+++ THE RECORDS

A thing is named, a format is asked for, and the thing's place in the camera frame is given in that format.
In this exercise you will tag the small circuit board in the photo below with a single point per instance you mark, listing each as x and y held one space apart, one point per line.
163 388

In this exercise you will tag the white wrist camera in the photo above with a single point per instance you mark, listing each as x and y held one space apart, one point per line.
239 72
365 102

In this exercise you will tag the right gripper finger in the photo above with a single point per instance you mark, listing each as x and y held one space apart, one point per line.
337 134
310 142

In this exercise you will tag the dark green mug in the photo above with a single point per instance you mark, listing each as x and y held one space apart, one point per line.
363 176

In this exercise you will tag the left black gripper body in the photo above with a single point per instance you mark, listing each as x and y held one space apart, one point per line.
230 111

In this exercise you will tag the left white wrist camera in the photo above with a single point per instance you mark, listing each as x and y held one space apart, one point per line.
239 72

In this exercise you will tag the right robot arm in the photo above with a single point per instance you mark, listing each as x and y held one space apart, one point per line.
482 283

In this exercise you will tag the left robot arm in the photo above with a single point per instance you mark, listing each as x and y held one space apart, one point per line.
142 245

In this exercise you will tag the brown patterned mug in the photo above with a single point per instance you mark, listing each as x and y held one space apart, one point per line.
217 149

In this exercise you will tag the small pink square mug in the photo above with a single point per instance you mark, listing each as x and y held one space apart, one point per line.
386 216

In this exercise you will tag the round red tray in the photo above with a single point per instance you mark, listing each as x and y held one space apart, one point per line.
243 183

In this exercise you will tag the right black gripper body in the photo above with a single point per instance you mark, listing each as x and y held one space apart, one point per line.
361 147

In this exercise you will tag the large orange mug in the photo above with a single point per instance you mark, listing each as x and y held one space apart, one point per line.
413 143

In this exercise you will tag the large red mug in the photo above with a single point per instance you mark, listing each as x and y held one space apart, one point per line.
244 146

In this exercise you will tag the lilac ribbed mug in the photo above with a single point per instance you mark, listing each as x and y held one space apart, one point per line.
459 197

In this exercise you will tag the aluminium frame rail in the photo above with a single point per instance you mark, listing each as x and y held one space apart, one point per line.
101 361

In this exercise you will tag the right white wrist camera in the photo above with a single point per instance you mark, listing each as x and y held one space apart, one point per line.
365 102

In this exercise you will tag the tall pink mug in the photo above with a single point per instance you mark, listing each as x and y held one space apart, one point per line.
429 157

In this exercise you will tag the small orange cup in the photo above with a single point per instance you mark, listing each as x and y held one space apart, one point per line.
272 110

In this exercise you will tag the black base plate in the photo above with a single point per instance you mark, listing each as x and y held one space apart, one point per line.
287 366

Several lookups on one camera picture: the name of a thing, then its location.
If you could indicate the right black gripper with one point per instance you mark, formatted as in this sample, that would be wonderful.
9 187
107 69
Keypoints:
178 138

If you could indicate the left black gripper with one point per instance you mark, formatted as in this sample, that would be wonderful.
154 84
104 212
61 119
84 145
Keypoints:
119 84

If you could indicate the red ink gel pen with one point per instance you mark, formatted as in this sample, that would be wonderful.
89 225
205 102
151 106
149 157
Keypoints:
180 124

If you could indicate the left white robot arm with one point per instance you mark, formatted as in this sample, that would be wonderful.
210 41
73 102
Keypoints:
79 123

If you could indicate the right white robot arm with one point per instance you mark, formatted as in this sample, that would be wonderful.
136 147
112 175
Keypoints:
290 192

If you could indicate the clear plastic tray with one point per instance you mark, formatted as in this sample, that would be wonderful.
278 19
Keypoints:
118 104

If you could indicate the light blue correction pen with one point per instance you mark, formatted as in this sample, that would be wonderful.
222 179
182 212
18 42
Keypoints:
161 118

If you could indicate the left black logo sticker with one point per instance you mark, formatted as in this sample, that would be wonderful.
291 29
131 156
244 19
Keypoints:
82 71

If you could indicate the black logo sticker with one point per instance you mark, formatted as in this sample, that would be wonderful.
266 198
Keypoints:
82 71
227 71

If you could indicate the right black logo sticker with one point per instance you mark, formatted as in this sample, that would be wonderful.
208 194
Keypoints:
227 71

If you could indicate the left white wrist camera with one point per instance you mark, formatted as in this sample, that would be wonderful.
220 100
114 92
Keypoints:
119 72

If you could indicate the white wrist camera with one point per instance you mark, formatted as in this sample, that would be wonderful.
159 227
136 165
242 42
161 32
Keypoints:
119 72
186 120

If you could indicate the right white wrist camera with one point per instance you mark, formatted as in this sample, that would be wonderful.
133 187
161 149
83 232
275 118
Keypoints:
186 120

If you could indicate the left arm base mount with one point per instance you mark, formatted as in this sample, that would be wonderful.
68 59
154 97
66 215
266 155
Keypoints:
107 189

++++++

• **REQUIRED WORK**
Please write out the entries exactly, keeping every line intact.

• **RESULT BELOW**
A thing is named, a format is asked for, and the thing's place in the camera frame is given in that format.
In this exercise you will tag the small circuit board in the photo below with a single point per instance you mark, listing each as x and y held one space apart, one point per line.
163 388

In this exercise you will tag the white wrist camera in the photo above with a single point per instance you mark, listing each as x and y held one space apart, one point per line.
239 72
365 102

In this exercise you will tag the right gripper finger in the photo above with a single point per instance you mark, listing each as x and y held one space apart, one point per line.
337 134
310 142

In this exercise you will tag the dark green mug in the photo above with a single point per instance you mark, listing each as x and y held one space apart, one point per line.
363 176

In this exercise you will tag the left black gripper body in the photo above with a single point per instance you mark, listing each as x and y held one space apart, one point per line.
230 111

In this exercise you will tag the left white wrist camera in the photo above with a single point per instance you mark, listing each as x and y held one space apart, one point per line.
239 72

In this exercise you will tag the right robot arm in the photo above with a single point per instance you mark, listing each as x and y held one space apart, one point per line.
482 283

In this exercise you will tag the left robot arm in the photo above with a single point per instance you mark, listing each as x and y held one space apart, one point per line.
142 245

In this exercise you will tag the brown patterned mug in the photo above with a single point per instance you mark, listing each as x and y held one space apart, one point per line.
217 149

In this exercise you will tag the small pink square mug in the photo above with a single point per instance you mark, listing each as x and y held one space apart, one point per line.
386 216

In this exercise you will tag the round red tray in the photo above with a single point per instance you mark, listing each as x and y held one space apart, one point per line.
243 183

In this exercise you will tag the right black gripper body in the photo above with a single point per instance you mark, listing each as x and y held one space apart, one point per line.
361 147

In this exercise you will tag the large orange mug in the photo above with a single point per instance you mark, listing each as x and y held one space apart, one point per line.
413 143

In this exercise you will tag the large red mug in the photo above with a single point per instance you mark, listing each as x and y held one space apart, one point per line.
244 146

In this exercise you will tag the lilac ribbed mug in the photo above with a single point per instance you mark, listing each as x and y held one space apart, one point per line.
459 197

In this exercise you will tag the aluminium frame rail in the photo above with a single point per instance you mark, listing each as x and y held one space apart, one point per line.
101 361

In this exercise you will tag the right white wrist camera in the photo above with a single point per instance you mark, listing each as x and y held one space apart, one point per line.
365 102

In this exercise you will tag the tall pink mug in the photo above with a single point per instance you mark, listing each as x and y held one space apart, one point per line.
429 157

In this exercise you will tag the small orange cup in the photo above with a single point per instance you mark, listing each as x and y held one space apart, one point per line.
272 110

In this exercise you will tag the black base plate in the photo above with a single point per instance you mark, listing each as x and y held one space apart, one point per line.
287 366

Several lookups on one camera picture: the name of a thing, then its location.
If you could indicate the right black gripper with one point per instance you mark, formatted as in this sample, that would be wonderful.
9 187
107 69
Keypoints:
178 138

If you could indicate the left black gripper with one point per instance you mark, formatted as in this sample, that would be wonderful.
154 84
104 212
61 119
84 145
Keypoints:
119 84

If you could indicate the red ink gel pen with one point per instance you mark, formatted as in this sample, that would be wonderful.
89 225
205 102
151 106
149 157
Keypoints:
180 124

If you could indicate the left white robot arm with one point per instance you mark, formatted as in this sample, that would be wonderful.
210 41
73 102
Keypoints:
79 123

If you could indicate the right white robot arm with one point per instance you mark, formatted as in this sample, that would be wonderful.
136 147
112 175
Keypoints:
290 192

If you could indicate the clear plastic tray with one point per instance you mark, formatted as in this sample, that would be wonderful.
278 19
Keypoints:
118 104

If you could indicate the light blue correction pen with one point per instance you mark, formatted as in this sample, that would be wonderful.
222 179
182 212
18 42
Keypoints:
161 118

If you could indicate the left black logo sticker with one point per instance you mark, formatted as in this sample, that would be wonderful.
291 29
131 156
244 19
Keypoints:
82 71

If you could indicate the black logo sticker with one point per instance you mark, formatted as in this sample, that would be wonderful.
266 198
Keypoints:
82 71
227 71

If you could indicate the right black logo sticker with one point per instance you mark, formatted as in this sample, that would be wonderful.
208 194
Keypoints:
227 71

If you could indicate the left white wrist camera with one point per instance you mark, formatted as in this sample, that would be wonderful.
220 100
114 92
Keypoints:
119 72

If you could indicate the white wrist camera with one point per instance you mark, formatted as in this sample, that would be wonderful.
159 227
136 165
242 42
161 32
Keypoints:
119 72
186 120

If you could indicate the right white wrist camera with one point per instance you mark, formatted as in this sample, that would be wonderful.
133 187
161 149
83 232
275 118
Keypoints:
186 120

If you could indicate the left arm base mount with one point per instance you mark, formatted as in this sample, that would be wonderful.
68 59
154 97
66 215
266 155
Keypoints:
107 189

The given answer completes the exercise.